Siempre me han gustado las tormentas fuertes. De niños, cada vez que había un temporal increíble —con truenos y lluvia a raudales—, mis hermanos y yo como locos alrededor de casa, deslizándonos y resbalando por todos lados. Cuando llegaba la hora de entrar, estábamos hechos una sopa. Era una experiencia maravillosa; una mezcla de diversión y miedo.

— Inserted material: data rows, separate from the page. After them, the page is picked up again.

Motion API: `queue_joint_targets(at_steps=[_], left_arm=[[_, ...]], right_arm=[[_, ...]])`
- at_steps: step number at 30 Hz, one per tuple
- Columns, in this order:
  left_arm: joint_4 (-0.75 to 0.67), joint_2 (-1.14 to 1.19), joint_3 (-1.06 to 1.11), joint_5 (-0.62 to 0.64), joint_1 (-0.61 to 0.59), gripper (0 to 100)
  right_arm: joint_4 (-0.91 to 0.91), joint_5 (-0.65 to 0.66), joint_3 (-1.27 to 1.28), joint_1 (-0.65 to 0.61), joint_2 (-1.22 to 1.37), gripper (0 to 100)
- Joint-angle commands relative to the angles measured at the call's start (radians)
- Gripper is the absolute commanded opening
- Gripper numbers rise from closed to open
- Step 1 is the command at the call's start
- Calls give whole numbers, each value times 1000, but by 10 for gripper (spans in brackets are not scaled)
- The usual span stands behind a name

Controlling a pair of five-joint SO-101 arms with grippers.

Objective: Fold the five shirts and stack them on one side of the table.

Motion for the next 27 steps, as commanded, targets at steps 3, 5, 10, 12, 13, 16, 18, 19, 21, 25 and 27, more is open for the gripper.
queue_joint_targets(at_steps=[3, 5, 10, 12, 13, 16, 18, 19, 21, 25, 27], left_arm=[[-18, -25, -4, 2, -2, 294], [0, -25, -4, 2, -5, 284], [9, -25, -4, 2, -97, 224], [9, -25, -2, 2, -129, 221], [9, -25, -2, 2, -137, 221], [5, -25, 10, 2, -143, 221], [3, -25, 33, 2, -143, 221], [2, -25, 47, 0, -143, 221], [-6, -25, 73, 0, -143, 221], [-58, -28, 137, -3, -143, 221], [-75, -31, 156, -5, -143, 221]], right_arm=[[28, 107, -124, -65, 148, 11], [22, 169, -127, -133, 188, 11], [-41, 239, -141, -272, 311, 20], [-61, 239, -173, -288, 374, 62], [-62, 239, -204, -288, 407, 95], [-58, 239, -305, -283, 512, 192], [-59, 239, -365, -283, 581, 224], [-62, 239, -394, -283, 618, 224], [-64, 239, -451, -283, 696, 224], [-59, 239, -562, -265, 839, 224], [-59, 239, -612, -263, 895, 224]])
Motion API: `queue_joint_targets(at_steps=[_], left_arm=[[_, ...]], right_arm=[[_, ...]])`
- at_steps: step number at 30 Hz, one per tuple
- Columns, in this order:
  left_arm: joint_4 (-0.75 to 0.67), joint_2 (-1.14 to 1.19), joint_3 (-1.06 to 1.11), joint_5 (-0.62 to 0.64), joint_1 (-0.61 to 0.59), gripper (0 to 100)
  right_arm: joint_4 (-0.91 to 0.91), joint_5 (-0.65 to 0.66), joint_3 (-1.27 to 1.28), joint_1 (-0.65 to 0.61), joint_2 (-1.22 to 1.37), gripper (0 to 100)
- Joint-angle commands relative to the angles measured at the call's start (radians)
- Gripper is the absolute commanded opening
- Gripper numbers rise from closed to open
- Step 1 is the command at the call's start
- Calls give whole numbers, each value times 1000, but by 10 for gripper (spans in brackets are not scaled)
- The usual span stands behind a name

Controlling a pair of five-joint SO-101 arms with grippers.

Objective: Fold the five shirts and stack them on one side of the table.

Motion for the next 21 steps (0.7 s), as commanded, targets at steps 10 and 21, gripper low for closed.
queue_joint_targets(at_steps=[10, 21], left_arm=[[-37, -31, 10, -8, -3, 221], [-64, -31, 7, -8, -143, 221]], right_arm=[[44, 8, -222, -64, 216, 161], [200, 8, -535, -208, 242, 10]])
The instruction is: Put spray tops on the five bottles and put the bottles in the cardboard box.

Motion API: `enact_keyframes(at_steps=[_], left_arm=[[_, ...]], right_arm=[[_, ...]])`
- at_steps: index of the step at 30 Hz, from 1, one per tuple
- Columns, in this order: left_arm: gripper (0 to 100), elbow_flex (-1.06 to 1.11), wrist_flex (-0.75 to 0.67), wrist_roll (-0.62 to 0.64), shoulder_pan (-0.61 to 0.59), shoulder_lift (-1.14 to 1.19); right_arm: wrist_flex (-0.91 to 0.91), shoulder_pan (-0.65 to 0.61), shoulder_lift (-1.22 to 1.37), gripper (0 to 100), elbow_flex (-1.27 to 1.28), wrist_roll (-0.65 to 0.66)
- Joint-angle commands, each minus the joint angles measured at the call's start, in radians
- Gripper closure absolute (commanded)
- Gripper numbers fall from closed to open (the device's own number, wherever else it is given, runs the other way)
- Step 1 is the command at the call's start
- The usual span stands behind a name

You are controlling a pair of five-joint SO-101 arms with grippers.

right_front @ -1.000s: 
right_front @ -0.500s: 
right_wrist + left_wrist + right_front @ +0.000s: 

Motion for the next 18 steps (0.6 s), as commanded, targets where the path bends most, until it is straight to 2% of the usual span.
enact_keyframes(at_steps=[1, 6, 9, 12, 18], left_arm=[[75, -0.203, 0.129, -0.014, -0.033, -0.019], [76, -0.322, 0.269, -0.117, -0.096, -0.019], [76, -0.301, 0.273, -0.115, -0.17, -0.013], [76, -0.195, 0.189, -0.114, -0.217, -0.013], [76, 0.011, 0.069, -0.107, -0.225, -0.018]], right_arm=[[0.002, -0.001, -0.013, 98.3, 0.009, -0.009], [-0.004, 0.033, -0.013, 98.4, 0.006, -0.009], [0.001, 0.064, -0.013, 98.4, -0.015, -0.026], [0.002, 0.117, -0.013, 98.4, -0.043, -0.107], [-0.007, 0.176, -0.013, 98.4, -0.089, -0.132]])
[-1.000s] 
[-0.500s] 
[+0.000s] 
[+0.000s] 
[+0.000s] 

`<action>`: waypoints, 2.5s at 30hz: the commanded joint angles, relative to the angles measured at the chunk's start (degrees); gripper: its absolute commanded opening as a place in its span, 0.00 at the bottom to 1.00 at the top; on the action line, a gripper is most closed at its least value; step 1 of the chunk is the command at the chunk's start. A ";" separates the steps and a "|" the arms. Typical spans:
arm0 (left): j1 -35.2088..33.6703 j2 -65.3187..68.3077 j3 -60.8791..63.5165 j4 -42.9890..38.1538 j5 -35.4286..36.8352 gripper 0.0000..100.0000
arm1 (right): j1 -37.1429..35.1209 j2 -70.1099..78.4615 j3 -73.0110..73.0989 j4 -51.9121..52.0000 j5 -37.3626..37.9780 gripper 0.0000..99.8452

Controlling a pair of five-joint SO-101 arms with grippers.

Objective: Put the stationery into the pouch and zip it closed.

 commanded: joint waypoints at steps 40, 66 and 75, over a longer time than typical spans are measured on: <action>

Estas imágenes me vienen a la mente cuando, en el Salmo 107, la Escritura compara la restauración hecha por Dios al transformar un desierto en «estanques de agua» (v. 35). La clase de tormenta que convierte un desierto en un oasis no es una llovizna suave, sino un aguacero, una inundación que pone vida en cada grieta reseca.
¿No es esta la clase de restauración que anhelamos? Cuando nuestras experiencias en la vida nos hacen sentir «hambrientos y sedientos» —famélicos— de sanidad (vv. 4-5), necesitamos mucha esperanza. Cuando ciertos pecados arraigados nos aprisionan «en tinieblas» (vv. 10-11), precisamos más que un pequeño cambio.
Esta es la clase de transformación que puede producir nuestro Dios (v. 20). Nunca es tarde para presentar nuestros miedos y nuestras culpas a Aquel que puede romper cadenas e inundar nuestra oscuridad con su luz (vv. 13-14).